The word "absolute" may appear in lines of the data; say how many such lines there are, with nothing beyond the number.

» Information supplied
____

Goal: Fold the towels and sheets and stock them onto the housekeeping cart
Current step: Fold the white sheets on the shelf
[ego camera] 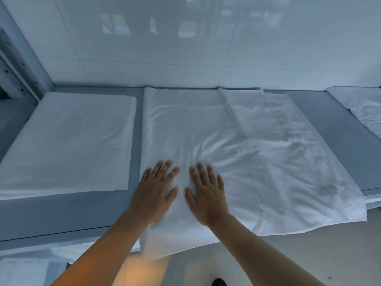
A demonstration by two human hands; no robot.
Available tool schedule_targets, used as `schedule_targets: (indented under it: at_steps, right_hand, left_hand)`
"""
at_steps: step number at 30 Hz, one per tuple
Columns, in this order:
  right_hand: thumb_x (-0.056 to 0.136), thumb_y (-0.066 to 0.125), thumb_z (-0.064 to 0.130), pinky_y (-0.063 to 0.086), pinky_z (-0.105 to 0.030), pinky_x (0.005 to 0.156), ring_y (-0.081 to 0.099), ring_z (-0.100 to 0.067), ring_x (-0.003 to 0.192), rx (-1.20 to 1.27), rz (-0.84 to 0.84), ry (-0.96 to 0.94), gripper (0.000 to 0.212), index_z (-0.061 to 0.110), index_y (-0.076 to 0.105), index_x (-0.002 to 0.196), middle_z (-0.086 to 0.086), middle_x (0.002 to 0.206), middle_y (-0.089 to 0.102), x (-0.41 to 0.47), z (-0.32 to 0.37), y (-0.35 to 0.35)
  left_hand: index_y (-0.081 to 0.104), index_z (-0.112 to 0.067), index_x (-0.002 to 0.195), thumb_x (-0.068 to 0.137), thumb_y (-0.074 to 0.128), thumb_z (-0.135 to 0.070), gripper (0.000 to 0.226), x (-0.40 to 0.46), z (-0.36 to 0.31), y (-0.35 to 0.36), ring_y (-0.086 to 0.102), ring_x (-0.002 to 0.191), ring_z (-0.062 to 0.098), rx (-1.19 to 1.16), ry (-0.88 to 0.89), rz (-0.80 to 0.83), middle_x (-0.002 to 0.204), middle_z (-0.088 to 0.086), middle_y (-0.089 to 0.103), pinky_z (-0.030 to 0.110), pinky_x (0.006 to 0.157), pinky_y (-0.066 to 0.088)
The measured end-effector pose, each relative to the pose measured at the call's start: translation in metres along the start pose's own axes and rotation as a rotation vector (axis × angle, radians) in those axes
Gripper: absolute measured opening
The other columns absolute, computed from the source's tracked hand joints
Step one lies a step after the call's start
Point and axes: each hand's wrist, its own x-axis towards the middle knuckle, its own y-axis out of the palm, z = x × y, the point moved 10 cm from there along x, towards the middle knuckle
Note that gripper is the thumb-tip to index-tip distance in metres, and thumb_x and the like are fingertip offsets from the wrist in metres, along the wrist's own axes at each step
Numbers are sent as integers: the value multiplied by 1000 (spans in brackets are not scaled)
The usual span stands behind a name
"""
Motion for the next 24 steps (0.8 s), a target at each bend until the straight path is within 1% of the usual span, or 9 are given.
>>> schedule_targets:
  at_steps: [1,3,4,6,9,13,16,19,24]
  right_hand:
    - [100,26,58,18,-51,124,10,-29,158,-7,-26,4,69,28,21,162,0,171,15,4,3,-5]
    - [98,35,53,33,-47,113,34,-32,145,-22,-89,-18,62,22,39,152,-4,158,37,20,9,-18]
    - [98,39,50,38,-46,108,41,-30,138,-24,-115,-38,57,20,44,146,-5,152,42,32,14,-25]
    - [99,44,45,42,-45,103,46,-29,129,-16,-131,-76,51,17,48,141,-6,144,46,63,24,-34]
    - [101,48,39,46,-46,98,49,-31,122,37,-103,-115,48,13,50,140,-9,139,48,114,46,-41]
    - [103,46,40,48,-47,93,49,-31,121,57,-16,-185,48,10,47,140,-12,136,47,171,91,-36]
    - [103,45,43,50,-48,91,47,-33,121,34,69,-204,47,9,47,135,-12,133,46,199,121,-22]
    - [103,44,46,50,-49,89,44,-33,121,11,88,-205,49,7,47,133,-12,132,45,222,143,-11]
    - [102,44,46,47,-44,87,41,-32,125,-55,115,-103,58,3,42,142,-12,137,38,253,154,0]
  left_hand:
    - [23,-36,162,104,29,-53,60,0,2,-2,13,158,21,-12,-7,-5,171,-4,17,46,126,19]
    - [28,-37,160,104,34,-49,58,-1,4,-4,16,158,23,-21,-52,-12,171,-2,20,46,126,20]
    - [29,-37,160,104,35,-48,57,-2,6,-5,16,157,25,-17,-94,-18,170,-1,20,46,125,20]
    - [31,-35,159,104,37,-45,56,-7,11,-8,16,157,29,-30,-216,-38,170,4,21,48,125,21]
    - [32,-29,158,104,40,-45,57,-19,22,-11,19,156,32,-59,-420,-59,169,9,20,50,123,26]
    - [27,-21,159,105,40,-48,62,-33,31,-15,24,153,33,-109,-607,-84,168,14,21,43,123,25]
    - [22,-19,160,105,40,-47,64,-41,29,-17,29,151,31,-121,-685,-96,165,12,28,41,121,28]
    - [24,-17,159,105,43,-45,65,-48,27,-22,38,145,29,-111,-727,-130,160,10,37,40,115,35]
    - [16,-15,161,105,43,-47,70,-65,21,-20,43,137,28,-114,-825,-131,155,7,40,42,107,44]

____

» Output for this exercise
2